For decades, scientists have been looking for so-called “glueballs”. Now it seems they have been found at last. A glueball is an exotic particle, made up entirely of gluons – the “sticky” particles that keep nuclear particles together. Glueballs are unstable and can only be detected indirectly, by analysing their decay. This decay process, however, is not yet fully understood.
Professor Anton Rebhan and Frederic Brünner from TU Wien (Vienna) have now employed a new theoretical approach to calculate glueball decay. Their results agree extremely well with data from particle accelerator experiments. This is strong evidence that a resonance called “f0(1710)”, which has been found in various experiments, is in fact the long-sought glueball. Further experimental results are to be expected in the next few months.
Forces are Particles too
Protons and neutrons consist of even smaller elementary particles called quarks. These quarks are bound together by strong nuclear force. “In particle physics, every force is mediated by a special kind of force particle, and the force particle of the strong nuclear force is the gluon”, says Anton Rebhan (TU Wien).

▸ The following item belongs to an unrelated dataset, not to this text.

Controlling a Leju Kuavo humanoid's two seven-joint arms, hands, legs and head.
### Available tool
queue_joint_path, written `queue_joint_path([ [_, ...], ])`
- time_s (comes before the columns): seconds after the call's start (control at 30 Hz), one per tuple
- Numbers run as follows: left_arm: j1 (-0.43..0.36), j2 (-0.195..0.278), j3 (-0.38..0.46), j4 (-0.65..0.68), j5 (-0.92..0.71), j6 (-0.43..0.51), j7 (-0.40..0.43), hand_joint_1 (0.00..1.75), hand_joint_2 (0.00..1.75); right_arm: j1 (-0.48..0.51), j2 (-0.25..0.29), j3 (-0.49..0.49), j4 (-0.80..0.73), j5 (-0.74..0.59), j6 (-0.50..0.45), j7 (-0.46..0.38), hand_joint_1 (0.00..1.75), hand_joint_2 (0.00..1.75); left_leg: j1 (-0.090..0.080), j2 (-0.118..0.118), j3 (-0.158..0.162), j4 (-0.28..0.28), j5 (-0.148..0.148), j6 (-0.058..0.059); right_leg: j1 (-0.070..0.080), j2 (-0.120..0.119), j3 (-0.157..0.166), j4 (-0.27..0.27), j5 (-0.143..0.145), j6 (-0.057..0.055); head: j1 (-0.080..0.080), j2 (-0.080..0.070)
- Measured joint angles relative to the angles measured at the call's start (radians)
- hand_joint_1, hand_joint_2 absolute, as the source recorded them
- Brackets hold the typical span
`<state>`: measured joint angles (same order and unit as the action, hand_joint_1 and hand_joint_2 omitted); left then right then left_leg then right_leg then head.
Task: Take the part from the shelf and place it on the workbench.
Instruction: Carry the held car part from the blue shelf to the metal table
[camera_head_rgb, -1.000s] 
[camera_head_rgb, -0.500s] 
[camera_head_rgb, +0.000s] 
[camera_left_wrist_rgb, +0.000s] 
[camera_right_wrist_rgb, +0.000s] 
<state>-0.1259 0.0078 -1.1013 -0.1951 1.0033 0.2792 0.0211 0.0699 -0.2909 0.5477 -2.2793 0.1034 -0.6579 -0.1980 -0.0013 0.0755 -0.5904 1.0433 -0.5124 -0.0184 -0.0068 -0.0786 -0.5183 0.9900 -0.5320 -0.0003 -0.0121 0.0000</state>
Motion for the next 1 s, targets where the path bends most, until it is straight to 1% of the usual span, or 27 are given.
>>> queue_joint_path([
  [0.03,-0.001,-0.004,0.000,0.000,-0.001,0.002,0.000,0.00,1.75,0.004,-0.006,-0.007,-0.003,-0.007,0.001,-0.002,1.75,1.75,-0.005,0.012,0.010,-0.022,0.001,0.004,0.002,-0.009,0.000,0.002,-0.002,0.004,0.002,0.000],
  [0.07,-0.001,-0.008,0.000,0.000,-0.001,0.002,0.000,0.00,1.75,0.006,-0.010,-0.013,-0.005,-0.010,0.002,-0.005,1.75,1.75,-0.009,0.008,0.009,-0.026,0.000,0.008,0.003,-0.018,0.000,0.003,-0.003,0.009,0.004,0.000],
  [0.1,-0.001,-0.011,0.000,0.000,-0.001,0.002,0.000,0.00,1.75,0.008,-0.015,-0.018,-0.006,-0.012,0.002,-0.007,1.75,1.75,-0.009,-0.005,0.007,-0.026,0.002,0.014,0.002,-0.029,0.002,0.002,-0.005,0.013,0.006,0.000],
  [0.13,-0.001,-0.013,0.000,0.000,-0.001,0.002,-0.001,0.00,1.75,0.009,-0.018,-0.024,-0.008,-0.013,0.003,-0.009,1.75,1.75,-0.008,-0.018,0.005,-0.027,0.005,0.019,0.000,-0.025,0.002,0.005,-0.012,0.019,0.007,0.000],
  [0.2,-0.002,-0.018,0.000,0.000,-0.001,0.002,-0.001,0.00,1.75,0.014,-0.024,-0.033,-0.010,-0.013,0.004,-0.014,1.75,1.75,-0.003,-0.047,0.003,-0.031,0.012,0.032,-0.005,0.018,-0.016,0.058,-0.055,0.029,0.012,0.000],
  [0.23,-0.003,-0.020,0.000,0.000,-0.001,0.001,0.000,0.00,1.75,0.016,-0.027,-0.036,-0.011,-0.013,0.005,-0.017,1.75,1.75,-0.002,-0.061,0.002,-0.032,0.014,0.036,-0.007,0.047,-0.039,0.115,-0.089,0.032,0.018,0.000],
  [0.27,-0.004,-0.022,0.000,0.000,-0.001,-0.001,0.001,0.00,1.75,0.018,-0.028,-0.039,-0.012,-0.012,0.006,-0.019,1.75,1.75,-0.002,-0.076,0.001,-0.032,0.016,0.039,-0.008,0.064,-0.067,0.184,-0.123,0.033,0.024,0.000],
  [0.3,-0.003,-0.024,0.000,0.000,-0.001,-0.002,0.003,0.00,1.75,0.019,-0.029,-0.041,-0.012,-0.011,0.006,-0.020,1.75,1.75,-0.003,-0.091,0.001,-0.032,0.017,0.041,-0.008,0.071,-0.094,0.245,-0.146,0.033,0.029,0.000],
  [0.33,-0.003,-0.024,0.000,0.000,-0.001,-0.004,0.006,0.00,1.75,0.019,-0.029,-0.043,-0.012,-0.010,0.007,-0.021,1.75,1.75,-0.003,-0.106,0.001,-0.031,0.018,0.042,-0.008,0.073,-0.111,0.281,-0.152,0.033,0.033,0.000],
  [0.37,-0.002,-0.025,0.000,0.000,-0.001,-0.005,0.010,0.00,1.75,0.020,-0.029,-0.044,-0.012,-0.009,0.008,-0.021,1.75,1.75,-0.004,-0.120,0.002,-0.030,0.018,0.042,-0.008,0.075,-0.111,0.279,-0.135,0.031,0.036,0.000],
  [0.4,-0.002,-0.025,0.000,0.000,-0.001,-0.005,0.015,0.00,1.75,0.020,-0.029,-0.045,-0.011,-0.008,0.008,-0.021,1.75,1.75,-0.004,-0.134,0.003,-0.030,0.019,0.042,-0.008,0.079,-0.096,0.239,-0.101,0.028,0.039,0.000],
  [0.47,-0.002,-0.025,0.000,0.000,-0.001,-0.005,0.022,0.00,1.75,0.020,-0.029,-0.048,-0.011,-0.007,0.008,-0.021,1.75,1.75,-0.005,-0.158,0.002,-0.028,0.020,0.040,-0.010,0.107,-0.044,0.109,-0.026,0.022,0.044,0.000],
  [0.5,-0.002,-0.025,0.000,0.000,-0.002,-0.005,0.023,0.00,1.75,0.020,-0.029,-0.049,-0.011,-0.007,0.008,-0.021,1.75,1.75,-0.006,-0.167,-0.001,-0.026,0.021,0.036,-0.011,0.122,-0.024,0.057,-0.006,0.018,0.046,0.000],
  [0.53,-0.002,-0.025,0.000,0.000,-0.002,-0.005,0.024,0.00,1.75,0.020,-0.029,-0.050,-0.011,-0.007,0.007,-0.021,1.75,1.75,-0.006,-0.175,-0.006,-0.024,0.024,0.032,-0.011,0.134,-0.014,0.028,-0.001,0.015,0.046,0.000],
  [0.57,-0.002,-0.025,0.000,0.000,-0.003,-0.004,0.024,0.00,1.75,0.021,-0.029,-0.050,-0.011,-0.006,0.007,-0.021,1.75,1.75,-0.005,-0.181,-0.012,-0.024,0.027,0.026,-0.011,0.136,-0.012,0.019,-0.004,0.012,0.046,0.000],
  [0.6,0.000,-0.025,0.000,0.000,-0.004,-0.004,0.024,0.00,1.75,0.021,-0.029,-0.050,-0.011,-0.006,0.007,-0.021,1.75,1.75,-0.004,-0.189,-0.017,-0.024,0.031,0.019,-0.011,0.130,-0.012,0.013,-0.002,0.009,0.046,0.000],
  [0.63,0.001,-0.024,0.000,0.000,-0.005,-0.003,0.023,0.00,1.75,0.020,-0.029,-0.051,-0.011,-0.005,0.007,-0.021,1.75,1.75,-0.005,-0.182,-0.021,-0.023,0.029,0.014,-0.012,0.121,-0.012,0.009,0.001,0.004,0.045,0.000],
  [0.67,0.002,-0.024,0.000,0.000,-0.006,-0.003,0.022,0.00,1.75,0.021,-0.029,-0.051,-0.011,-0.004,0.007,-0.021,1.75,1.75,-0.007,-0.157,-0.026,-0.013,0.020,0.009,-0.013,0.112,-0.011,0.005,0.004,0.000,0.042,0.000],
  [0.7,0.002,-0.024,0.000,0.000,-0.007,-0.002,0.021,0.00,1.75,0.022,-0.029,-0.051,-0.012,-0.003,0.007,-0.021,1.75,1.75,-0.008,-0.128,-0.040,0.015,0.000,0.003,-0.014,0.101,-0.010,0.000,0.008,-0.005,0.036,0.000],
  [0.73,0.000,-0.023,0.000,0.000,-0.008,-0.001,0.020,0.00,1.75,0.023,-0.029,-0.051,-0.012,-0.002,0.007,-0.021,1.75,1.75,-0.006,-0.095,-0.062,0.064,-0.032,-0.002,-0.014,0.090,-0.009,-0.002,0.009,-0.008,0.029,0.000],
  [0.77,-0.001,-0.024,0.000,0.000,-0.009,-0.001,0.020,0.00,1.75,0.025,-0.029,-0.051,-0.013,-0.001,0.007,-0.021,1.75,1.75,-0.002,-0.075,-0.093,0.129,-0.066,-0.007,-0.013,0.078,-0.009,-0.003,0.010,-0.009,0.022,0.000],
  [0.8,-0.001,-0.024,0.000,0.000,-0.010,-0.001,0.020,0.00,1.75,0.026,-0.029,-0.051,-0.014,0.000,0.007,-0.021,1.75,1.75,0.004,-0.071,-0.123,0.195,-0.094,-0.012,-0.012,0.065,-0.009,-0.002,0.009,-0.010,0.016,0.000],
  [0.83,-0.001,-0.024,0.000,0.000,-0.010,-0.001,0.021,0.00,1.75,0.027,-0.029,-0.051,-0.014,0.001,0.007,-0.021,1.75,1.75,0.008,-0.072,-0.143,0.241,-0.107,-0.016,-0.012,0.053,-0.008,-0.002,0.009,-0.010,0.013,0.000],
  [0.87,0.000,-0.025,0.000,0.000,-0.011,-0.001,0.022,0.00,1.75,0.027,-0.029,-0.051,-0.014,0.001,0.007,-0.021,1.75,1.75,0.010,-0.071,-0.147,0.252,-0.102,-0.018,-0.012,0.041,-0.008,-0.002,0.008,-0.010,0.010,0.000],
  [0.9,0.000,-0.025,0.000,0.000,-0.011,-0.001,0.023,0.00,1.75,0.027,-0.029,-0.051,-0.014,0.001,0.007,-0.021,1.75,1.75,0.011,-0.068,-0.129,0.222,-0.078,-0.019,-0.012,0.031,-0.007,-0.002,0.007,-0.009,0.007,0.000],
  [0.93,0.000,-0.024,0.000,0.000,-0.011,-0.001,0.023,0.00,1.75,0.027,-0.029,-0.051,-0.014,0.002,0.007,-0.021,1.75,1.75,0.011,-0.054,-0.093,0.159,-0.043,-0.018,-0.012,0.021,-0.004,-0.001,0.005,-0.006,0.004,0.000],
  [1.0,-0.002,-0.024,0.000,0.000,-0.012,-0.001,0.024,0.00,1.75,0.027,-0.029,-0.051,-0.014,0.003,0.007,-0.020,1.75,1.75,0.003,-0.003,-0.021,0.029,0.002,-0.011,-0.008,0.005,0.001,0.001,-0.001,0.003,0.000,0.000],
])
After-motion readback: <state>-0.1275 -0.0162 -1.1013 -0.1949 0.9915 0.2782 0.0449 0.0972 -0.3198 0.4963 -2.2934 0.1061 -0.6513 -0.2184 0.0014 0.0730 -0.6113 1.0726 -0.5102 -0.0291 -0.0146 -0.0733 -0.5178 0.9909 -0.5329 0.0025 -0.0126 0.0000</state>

Gluons can be seen as more complicated versions of the photon. The massless photons are responsible for the forces of electromagnetism, while eight different kinds of gluons play a similar role for the strong nuclear force. However, there is one important difference: gluons themselves are subject to their own force, photons are not. This is why there are no bound states of photons, but a particle that consists only of bound gluons, of pure nuclear force, is in fact possible.
In 1972, shortly after the theory of quarks and gluons was formulated, the physicists Murray Gell-Mann and Harald Fritsch speculated about possible bound states of pure gluons (originally called “gluonium”, today the term “glueball” is used). Several particles have been found in particle accelerator experiments which are considered to be viable candidates for glueballs, but there has never been a scientific consensus on whether or not one of these signals could in fact be the mysterious particle made of pure force. Instead of a glueball, the signals found in the experiments could also be a combination of quarks and antiquarks. Glueballs are too short-lived to detect them directly. If they exist, they have to be identified by studying their decay.
Candidate f0(1710) decays strangely
“Unfortunately, the decay pattern of glueballs cannot be calculated rigorously”, says Anton Rebhan. Simplified model calculations have shown that there are two realistic candidates for glueballs: the mesons called f0(1500) and f0(1710). For a long time, the former was considered to be the most promising candidate. The latter has a higher mass, which agrees better with computer simulations, but when it decays, it produces many heavy quarks (the so-called “strange quarks”). To many particle scientists, this seemed implausible, because gluon interactions do not usually differentiate between heavier and lighter quarks.
Anton Rebhan and his PhD-student Frederic Brünner have now made a major step forward in solving this puzzle by trying a different approach. There are fundamental connections between quantum theories describing the behaviour of particles in our three dimensional world and certain kinds of gravitation theories in higher dimensional spaces. This means that certain quantum physical questions can be answered using tools from gravitational physics.
“Our calculations show that it is indeed possible for glueballs to decay predominantly into strange quarks”, says Anton Rebhan. Surprisingly, the calculated decay pattern into two lighter particles agrees extremely well with the decay pattern measured for f0(1710). In addition to that, other decays into more than two particles are possible. Their decay rates have been calculated too.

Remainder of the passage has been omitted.